> [GIVEN MATERIAL]
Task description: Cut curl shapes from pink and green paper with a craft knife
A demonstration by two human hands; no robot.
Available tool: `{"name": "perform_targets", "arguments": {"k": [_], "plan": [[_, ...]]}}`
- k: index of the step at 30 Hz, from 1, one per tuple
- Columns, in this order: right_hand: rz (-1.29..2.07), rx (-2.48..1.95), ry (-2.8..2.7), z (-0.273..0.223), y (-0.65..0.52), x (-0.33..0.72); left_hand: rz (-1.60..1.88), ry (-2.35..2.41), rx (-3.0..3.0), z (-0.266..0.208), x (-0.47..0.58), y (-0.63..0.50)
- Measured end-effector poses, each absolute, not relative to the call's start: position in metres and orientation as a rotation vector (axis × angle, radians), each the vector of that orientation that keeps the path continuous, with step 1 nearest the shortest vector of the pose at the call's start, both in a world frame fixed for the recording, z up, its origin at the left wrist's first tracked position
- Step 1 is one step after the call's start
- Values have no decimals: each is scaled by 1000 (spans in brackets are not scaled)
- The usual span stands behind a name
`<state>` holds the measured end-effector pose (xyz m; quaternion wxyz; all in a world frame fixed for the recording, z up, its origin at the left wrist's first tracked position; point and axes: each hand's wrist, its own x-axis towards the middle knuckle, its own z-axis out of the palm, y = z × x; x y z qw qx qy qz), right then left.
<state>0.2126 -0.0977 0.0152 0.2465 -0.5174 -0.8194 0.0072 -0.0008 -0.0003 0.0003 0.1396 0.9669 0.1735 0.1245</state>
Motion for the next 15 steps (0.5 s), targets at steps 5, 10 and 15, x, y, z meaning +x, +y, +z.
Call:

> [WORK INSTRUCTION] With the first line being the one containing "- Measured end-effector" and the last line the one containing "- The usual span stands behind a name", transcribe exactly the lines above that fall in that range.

> [COMPLETED TASK]
- Measured end-effector poses, each absolute, not relative to the call's start: position in metres and orientation as a rotation vector (axis × angle, radians), each the vector of that orientation that keeps the path continuous, with step 1 nearest the shortest vector of the pose at the call's start, both in a world frame fixed for the recording, z up, its origin at the left wrist's first tracked position
- Step 1 is one step after the call's start
- Values have no decimals: each is scaled by 1000 (spans in brackets are not scaled)
- The usual span stands behind a name

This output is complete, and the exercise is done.